A devastatingly powerful argument against evolution
Entropy is the universal tendency for things to run down and fall apart. Thanks, largely to the work of Dr John Sanford (renowned plant geneticist and genetic engineering pioneer from Cornell University), the same gradual process of ‘running down’ is also operating in the human gene pool.
Called genetic entropy, it is driving humanity—and all higher organisms—to the point of extinction.

The most definitive findings were published in 2010 in the Proceedings of the National Academy of Science by Lynch.4 That paper indicates human fitness is declining at 3–5% per generation
In fact, this process, which operates more rapidly in ‘higher’ organisms,3 means that the human species could only be several thousand years old; certainly not hundreds of thousands of years, or we would have already become extinct.
This topic is not widely known, but it’s very powerful support for biblical creation. Simply put, genetic entropy means that the information content in the genome (all of our genes) is progressively declining, due to the accumulation of mutations, generation after generation.
Mutations happen in all life forms (and in viruses). In our corrupted, fallen world, the mechanisms that replicate the genetic material from one generation (or one cell division) to the next now are imperfect. Each time we have children, we inevitably pass along some mistakes that were not there before. Another source of mutation is environmental radiation
Estimates vary, but a common figure is that each child is born with around 100 new mutations. These are added to the ones already accumulated in previous generations.

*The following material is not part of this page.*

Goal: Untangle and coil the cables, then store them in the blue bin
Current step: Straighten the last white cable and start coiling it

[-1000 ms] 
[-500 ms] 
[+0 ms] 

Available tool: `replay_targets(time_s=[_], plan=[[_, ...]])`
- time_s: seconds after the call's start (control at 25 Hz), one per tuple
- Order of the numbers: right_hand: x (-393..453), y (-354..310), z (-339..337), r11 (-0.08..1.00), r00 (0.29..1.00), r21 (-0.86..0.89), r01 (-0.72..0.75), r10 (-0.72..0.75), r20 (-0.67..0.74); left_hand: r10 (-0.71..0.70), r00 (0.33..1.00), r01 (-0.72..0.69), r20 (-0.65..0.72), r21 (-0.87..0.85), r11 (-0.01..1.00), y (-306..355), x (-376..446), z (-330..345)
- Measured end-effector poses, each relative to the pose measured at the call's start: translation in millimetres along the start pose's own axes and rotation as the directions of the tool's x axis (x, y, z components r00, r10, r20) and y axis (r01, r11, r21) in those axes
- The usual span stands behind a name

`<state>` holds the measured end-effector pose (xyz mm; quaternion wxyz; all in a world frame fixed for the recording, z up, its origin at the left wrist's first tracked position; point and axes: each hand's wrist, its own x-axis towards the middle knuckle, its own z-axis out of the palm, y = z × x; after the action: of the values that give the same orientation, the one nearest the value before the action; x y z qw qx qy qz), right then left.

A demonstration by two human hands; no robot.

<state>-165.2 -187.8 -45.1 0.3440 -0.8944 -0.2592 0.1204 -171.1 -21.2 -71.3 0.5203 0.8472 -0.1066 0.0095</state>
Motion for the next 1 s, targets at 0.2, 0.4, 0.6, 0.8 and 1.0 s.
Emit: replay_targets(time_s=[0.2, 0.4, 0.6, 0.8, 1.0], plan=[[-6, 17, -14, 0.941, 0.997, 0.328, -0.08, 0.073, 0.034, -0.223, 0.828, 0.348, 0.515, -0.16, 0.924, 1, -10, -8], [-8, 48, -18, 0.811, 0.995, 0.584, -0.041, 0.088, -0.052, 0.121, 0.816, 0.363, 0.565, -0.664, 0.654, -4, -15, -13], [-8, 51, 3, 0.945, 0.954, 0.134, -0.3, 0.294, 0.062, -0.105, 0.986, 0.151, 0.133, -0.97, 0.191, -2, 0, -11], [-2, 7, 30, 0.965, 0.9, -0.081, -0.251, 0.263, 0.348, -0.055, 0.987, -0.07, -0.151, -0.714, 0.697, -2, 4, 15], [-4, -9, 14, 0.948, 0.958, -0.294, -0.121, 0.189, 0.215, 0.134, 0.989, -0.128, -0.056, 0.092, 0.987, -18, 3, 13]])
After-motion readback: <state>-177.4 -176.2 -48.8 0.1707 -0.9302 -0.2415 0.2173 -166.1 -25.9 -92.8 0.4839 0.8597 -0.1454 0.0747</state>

These mistakes are almost never helpful. Could you ever expect to improve an encyclopedia by adding more and more spelling mistakes every time one is printed? The evolutionary literature acknowledges this very clearly. Even the simplest of living organisms are highly complex. Mutations—indiscriminate alterations of such complexity—are much more likely to be harmful than beneficial.5 It seems unlikely that any mutation is truly neutral in the sense that it has no effect on fitness. All mutations must have some effect, even if that effect is vanishingly small.9
In summary, the vast majority of mutations are deleterious. This is one of the most well-established principles of evolutionary genetics, supported by both molecular and quantitative-genetic data. One estimate is that damaging mutations outnumber helpful ones by a million to one.7 Even most of the ‘beneficial’ mutations turn out to break things rather than make things, e.g. wingless beetles on windswept islands
Evolutionists will sometimes try to rebut these ideas by saying things like, “If a mutation is damaging, it will be weeded out by natural selection.’ This oversimplified view of selection is drilled into biology students relentlessly in classrooms all over the world—and it is greatly misleading, because for most mutations, it is totally wrong!
Natural selection (NS)—a straightforward, real process—essentially just means ‘differential reproduction’; some members of a population will reproduce more than others. Therefore, the traits that are possessed by the ones reproducing the most are going to become the most common in the population over time.
The power of NS has been carefully measured.14 For selection to be able to ‘see’ the mutation, it must be strong enough to affect reproduction (e.g. by killing the individual before it can reproduce, or by causing sterility or a significant decline in fertility). Thus, NS cannot ‘see’ a nearly-neutral mutation because, on its own, the negative effect of the individual mutation is very tiny—far too small to cause any appreciable difference in reproduction. As errors accumulate with each generation, eventually their collective effect is very damaging. Natural selection can only weed out individual mutations as they happen. Once mutations have accumulated enough to be a real, noticeable problem, they are then a problem in the entire population, not just in an individual here or there. The whole population cannot be ‘selected away’—except by going extinct!
It is easy to see that selection does not weed out most mutations. We all have hundreds of mutations our ancestors did not have—yet most people have no trouble becoming parents and passing on their genes (along with many mistakes, both old and new). In short, if the world were even several hundred thousand years old, genetic entropy means that we would have long since become extinct.15 This demonstrates that it is biblical creation, not evolutionary theory, that matches up to genetic reality—and it highlights the dismal future that awaits humanity apart from the intervening work of our Creator God.
For references and Notes go to CMI (www.creation.com) and the article “Genetic entropy: The silent killer A devastatingly powerful argument against evolution” by Paul Price
‘Simply put, genetic entropy means that the information content in the genome (all of our genes) is progressively declining, due to the accumulation of mutations, generation after generation.’
Excellent summary of a powerful argument against the preposterous theory of evolution. (In fact, DEvolution) To be shared winsomly, of course, with those blinded by this deception. As I myself was for half my life. Til God in His Kindness awoke me to The Truth. And the (true) science which not surprisingly is in accord with The Truth.